In the entries below, count every line with the word "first". Return only the count.

## Data for review:
----

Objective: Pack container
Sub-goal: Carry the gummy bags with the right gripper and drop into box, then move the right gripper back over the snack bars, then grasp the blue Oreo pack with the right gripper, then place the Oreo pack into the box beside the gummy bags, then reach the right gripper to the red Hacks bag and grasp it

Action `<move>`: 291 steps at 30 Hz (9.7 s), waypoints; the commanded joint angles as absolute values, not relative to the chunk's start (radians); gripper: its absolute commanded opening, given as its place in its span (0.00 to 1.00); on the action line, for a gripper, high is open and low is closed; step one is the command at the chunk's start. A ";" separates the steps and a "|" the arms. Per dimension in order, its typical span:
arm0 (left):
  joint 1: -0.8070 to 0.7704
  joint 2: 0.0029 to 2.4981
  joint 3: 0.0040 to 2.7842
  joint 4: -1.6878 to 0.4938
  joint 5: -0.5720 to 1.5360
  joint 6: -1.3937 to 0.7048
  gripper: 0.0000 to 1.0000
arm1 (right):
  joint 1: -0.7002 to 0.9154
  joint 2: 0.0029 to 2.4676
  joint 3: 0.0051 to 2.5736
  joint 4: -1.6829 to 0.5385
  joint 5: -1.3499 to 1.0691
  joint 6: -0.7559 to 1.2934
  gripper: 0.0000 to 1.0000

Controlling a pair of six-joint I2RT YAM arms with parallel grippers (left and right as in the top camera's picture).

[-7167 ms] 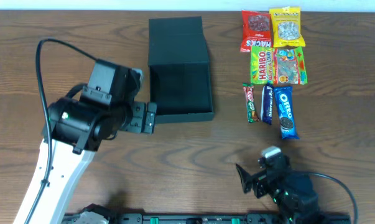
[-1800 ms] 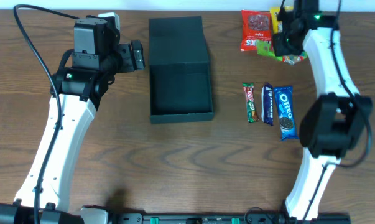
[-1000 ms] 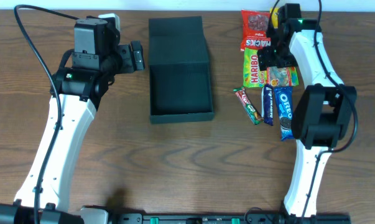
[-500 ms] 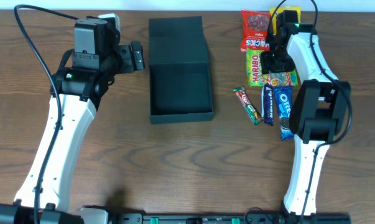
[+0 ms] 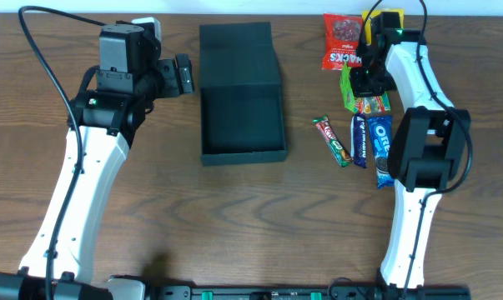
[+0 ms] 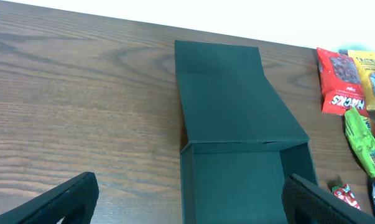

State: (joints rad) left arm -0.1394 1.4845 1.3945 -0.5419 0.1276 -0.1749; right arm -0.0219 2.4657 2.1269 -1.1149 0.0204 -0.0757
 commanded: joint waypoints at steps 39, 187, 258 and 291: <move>0.046 1.248 1.432 -0.516 0.094 -0.021 0.95 | 0.510 2.231 2.204 -1.275 -0.331 -0.929 0.01; -0.015 1.477 1.432 -0.421 0.203 0.023 0.95 | 0.178 2.016 1.897 -1.100 -0.181 0.145 0.29; -0.015 1.477 1.432 -0.481 0.203 0.022 0.95 | 0.065 2.392 2.125 -0.598 0.086 0.056 0.89; -0.015 1.477 1.432 -0.493 0.203 0.000 0.95 | 0.054 2.592 2.234 -0.389 0.097 0.080 0.36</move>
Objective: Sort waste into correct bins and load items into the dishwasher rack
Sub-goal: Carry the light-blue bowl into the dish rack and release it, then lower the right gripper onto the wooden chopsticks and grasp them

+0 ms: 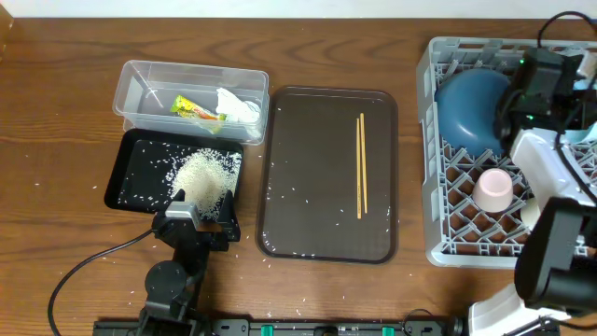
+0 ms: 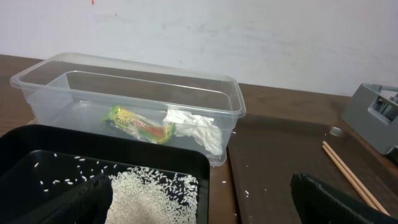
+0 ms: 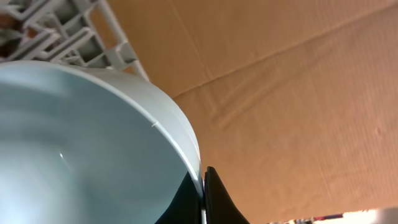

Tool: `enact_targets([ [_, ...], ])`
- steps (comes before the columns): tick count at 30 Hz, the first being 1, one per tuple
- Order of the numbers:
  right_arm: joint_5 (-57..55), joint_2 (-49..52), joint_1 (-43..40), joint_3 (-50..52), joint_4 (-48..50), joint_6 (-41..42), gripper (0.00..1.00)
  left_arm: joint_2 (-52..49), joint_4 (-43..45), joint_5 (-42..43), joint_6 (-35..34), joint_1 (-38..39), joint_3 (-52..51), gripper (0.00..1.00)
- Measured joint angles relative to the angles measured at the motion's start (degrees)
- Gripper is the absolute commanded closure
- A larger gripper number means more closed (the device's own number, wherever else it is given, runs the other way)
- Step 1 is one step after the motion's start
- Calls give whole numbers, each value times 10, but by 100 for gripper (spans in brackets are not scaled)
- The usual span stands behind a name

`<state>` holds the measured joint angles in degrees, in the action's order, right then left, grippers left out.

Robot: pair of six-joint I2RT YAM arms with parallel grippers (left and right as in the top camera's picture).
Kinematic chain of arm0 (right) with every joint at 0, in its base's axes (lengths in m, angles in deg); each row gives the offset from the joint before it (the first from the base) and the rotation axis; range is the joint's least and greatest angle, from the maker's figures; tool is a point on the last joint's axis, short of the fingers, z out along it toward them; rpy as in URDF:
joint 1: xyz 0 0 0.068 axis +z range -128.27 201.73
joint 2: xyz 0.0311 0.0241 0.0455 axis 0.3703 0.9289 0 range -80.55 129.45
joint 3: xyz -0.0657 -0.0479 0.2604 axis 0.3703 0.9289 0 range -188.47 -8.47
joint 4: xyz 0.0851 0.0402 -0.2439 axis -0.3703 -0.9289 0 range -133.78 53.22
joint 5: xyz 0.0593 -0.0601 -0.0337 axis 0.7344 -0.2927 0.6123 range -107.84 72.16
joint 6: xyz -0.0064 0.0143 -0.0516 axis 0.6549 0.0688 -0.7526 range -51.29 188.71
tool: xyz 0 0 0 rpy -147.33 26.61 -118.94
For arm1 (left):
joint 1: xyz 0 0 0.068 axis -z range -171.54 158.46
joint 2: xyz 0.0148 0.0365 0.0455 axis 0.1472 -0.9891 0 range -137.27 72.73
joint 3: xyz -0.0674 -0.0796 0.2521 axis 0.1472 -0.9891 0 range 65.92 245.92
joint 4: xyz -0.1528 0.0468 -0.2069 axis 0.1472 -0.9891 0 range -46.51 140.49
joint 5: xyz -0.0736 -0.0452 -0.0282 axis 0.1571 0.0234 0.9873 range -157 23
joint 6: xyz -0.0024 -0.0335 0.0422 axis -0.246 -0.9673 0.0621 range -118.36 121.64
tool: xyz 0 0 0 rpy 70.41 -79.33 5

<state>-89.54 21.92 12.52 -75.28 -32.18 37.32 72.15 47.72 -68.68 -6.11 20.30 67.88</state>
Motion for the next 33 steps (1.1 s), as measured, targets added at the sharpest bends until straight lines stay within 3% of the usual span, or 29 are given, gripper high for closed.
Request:
enact_targets([
  [11, 3, 40, 30, 0, 19, -37, 99, 0, 0, 0, 0, 0, 0, 6],
  [13, 6, 40, 38, 0, 20, -38, 92, 0, 0, 0, 0, 0, 0, 6],
  [14, 9, 40, 40, 0, 20, -38, 77, 0, 0, 0, 0, 0, 0, 6],
  [16, 14, 40, 43, 0, 21, -39, 30, 0, 0, 0, 0, 0, 0, 6],
  [18, 16, 40, 51, 0, 21, -42, 5, 0, 0, 0, 0, 0, 0, 6],
  [19, 17, 40, 54, 0, 21, -42, 1, 0, 0, 0, 0, 0, 0, 6],
  [33, 43, -3, 145, 0, 18, -43, 1, 0, 0, 0, 0, 0, 0, 6],
])
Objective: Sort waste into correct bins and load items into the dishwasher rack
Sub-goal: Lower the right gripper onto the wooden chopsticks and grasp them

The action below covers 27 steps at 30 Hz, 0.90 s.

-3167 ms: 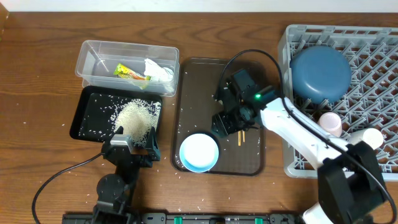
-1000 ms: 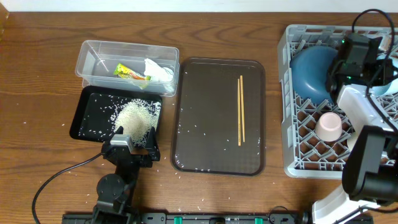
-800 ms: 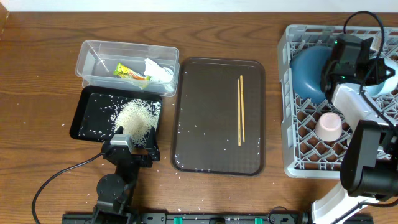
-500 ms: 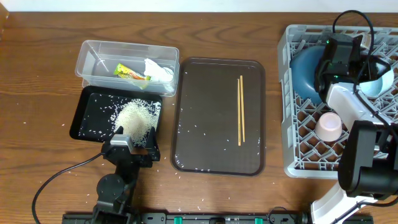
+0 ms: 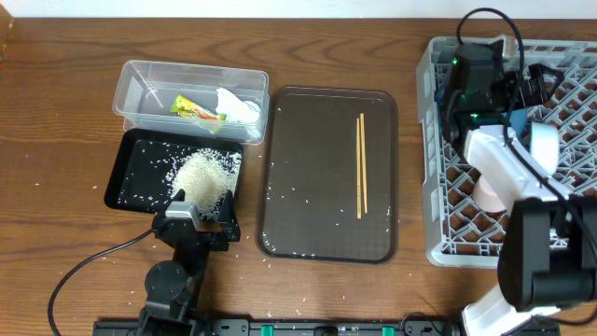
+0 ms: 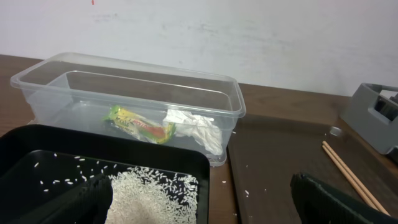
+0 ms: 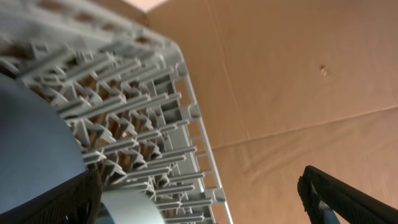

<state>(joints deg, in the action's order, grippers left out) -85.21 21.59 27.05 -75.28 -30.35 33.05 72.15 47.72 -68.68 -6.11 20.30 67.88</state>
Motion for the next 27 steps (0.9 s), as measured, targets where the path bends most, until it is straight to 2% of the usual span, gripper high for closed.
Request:
enact_targets([
  [5, 39, -48, 26, -1, -79, 17, 1, 0, 0, 0, 0, 0, 0, 6],
  [10, 197, -97, 66, -5, -278, 111, 1, 0, 0, 0, 0, 0, 0, 5],
  [11, 238, -103, 73, -5, -310, 138, 4, 0, 0, 0, 0, 0, 0, 6],
  [14, 410, -119, 89, -6, -386, 222, 23, 0, 0, 0, 0, 0, 0, 6],
  [16, 532, -119, 94, -6, -421, 284, 28, 0, 0, 0, 0, 0, 0, 5],
  [17, 592, -117, 97, -6, -436, 318, 35, 0, 0, 0, 0, 0, 0, 6],
  [20, 710, -103, 115, -6, -462, 396, 52, 0, 0, 0, 0, 0, 0, 6],
  [23, 767, -73, 140, -6, -471, 449, 69, 0, 0, 0, 0, 0, 0, 6],
  [27, 776, -17, 186, -6, -467, 519, 80, 0, 0, 0, 0, 0, 0, 6],
])
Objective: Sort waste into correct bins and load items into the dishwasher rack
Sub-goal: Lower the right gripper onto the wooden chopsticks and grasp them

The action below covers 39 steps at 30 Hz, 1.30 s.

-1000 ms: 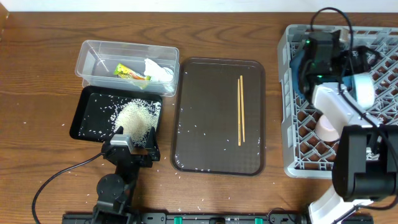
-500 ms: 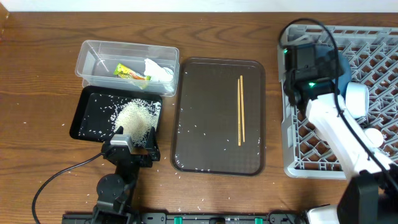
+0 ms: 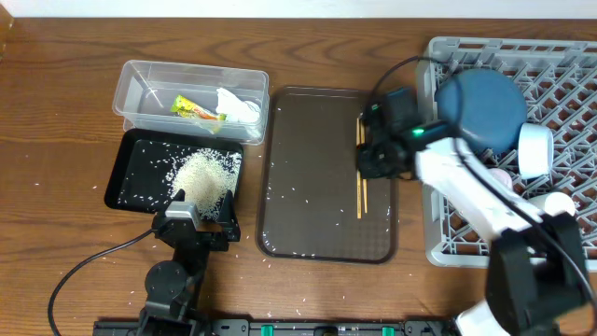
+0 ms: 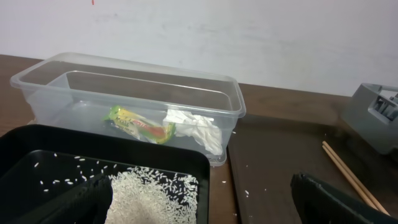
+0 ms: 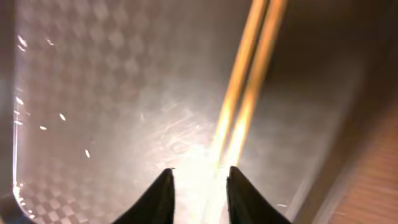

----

## Exercise output:
2